Gastroesophageal reflux disease (GERD) occurs as either esophageal-GERD (E-GERD) or supraesophageal- GERD (SE-GERD). The primary cause of E-GERD is inappropriate gastro-esophageal reflux (GER), but the primary cause of SE-GERD is inappropriate gastro-esophago-pharyngeal reflux (GEPR). While there has been much investigation of the mechanisms of GER very little is known about the mechanisms of esophago- pharyngeal reflux (EPR).
The aim of this project is to determine the physiology of reflexes associated with flow across the pharyngo-esophageal junction (PEJ). We address a number of important observations in humans related to the physiology and pathophysiology of the PEJ. It has been observed that transient relaxation of the upper esophageal sphincter (TUESR) occurs with transient relaxation of the lower esophageal sphincter (TLESR), but the mechanism of this relationship is unknown. We will define the relationship between these reflexes. Distension of the esophagus causes the UES to expand to include the adjacent esophagus, but the full extent of this response and mechanism of its initiation are unknown. We will fully characterize this response and determine its neural mechanisms. In some patients with SE-GERD, the contractile response of the UES to infusion of fluid into the esophagus sometimes rapidly and briefly gives way to allow EPR, but the mechanisms of this effect are unknown. We will test the hypothesis that this rapid brief relaxation of the UES is due to activation of the esophago-UES relaxation reflex (EURR) that inhibits the esophago-UES contractile reflex (EUCR). In addition, we will determine the location along the length of the esophagus of the receptors that activate EURR. Although the neural control of GER has received much attention, the peripheral and central mechanisms of EPR are largely unknown.
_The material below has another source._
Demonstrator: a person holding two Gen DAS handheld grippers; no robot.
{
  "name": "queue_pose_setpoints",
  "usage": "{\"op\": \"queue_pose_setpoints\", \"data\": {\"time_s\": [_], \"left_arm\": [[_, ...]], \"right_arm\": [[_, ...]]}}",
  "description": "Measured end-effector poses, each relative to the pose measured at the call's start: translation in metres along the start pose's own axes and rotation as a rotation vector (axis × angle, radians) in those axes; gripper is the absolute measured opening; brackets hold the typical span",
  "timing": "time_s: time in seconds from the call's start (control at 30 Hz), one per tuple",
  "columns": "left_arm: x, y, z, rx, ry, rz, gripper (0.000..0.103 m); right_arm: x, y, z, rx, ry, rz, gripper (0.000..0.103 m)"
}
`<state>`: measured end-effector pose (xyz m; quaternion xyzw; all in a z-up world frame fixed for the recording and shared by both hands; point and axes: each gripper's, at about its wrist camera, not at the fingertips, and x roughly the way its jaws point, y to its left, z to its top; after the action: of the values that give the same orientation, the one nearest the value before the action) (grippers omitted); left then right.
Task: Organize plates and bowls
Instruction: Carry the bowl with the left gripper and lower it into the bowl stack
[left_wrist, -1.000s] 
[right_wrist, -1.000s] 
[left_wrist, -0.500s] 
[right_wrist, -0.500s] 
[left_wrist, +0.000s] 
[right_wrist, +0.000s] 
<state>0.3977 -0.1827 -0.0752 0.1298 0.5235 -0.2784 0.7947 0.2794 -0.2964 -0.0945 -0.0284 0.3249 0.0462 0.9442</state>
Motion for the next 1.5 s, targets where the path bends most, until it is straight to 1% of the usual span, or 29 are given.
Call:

A newly appreciated innervation important to the function of the PEJ is the SLN afferents from the proximal cervical esophagus, but the function of these afferents is largely unknown. We will fully investigate the role of these afferents in the control of reflexes associated with anterograde and retrograde flow across the PEJ. Many of the central nervous system nuclei controlling aspects of GER, e.g. TLESR, have been identified but the central nervous system control of EPR is largely unknown. Therefore, we will investigate the role of the brainstem in controlling both EPR and GEPR. These studies will provide a firm scientific basis for defining the physiology of reflexes controlling anterograde and retrograde flow across the PEJ.
GERD affects 10% of the US population. The primary cause of E-GERD is inappropriate GER, but the primary cause of SE-GERD is inappropriate EPR. While there has been much investigation of the mechanisms of GER, very little is known about the mechanisms of EPR. The primary barrier to EPR is the PEJ, and these studies are designed to investigate the physiology of the PEJ.